* WHAT THIS TASK INVOLVES: Wherever "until" occurs in the entries, copy the line that holds it.

[Data extracted from a collection]

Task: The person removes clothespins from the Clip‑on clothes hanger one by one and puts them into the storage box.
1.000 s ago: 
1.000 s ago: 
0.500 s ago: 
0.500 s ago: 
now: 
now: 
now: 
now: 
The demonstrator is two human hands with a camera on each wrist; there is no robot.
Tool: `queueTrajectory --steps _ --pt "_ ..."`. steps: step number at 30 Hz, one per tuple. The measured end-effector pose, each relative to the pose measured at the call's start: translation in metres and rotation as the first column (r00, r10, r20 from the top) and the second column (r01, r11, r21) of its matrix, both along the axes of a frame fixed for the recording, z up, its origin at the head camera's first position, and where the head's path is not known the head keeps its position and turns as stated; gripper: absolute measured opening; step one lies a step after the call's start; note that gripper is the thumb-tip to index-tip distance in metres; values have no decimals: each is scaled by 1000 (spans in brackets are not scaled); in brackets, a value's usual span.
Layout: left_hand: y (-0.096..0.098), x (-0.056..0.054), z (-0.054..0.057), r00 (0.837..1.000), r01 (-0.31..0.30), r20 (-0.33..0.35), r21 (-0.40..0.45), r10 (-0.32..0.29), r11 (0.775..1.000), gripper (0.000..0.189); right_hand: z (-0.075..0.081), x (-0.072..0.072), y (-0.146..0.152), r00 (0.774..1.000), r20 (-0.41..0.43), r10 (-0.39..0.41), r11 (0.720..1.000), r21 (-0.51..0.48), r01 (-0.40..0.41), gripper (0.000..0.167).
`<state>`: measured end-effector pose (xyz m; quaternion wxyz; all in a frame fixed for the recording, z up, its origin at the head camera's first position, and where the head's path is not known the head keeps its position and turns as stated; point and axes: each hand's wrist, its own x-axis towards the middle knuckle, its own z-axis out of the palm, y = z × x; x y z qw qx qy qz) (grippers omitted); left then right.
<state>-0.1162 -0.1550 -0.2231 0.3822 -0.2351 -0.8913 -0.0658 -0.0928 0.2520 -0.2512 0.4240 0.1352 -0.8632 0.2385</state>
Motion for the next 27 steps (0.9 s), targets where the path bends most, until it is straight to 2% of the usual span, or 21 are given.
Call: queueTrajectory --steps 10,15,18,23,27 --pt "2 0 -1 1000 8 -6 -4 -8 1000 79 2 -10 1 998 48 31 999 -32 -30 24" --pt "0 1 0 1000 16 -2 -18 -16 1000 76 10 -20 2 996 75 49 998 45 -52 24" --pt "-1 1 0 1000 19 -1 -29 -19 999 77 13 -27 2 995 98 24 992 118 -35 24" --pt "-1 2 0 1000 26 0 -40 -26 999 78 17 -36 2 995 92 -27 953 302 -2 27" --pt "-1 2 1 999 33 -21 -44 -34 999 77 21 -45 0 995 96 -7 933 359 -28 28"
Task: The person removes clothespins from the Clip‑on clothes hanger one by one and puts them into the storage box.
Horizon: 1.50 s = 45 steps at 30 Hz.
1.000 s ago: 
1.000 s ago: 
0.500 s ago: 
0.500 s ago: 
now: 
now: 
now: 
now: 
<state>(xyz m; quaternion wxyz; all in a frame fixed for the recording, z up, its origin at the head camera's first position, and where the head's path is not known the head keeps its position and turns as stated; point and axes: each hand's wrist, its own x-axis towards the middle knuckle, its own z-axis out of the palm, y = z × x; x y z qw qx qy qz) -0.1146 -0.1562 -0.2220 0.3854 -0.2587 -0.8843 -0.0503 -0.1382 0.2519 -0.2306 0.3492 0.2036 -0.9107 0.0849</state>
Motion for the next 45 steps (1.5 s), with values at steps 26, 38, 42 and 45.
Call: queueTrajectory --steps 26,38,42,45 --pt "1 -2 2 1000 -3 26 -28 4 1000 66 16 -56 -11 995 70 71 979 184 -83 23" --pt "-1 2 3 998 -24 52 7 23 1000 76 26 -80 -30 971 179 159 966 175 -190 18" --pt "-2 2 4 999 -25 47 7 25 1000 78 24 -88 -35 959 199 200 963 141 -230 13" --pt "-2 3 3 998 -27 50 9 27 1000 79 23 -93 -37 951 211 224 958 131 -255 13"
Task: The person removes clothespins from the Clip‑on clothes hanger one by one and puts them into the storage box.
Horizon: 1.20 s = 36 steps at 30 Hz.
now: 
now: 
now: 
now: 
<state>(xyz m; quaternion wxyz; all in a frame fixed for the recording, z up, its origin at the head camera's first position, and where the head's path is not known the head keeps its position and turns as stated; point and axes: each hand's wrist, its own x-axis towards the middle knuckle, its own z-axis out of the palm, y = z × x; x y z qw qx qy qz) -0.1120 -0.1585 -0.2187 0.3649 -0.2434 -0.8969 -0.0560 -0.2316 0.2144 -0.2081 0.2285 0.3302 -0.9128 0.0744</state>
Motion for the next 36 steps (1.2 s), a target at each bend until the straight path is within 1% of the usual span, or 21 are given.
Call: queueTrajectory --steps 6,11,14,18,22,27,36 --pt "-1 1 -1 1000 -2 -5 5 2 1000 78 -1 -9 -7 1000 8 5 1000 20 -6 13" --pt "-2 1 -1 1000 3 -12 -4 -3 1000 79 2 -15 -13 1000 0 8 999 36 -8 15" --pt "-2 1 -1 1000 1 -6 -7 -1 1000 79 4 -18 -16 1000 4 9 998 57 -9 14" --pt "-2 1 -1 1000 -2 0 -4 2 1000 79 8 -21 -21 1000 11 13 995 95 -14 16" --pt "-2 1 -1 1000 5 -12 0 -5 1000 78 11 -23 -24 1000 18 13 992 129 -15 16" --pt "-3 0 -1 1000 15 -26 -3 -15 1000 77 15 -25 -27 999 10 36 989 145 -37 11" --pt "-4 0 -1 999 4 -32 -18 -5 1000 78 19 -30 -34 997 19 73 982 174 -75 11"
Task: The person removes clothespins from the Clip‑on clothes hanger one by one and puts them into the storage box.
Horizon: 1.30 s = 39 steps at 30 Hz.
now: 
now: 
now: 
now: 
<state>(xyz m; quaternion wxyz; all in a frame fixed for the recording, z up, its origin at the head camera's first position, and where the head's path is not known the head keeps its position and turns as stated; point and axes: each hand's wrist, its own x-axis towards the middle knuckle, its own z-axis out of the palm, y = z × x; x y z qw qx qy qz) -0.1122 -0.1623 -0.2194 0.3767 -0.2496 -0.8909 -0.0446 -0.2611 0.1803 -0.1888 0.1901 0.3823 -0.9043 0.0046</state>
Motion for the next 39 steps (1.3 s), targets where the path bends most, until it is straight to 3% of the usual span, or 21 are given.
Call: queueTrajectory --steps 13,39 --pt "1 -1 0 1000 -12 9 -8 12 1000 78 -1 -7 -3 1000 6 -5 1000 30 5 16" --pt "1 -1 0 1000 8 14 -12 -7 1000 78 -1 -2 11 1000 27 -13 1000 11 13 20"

* SOLUTION:
Motion for the next 27 steps (0.9 s), targets where the path bends most, until it is straight to 2% of the usual span, or 21 are given.
Motion for the next 36 steps (1.2 s), a target at each bend until the straight path is within 1% of the usual span, or 21 are given.
Motion for the next 39 steps (1.3 s), targets where the path bends most, until it is straight to 3% of the usual span, or 21 are given.

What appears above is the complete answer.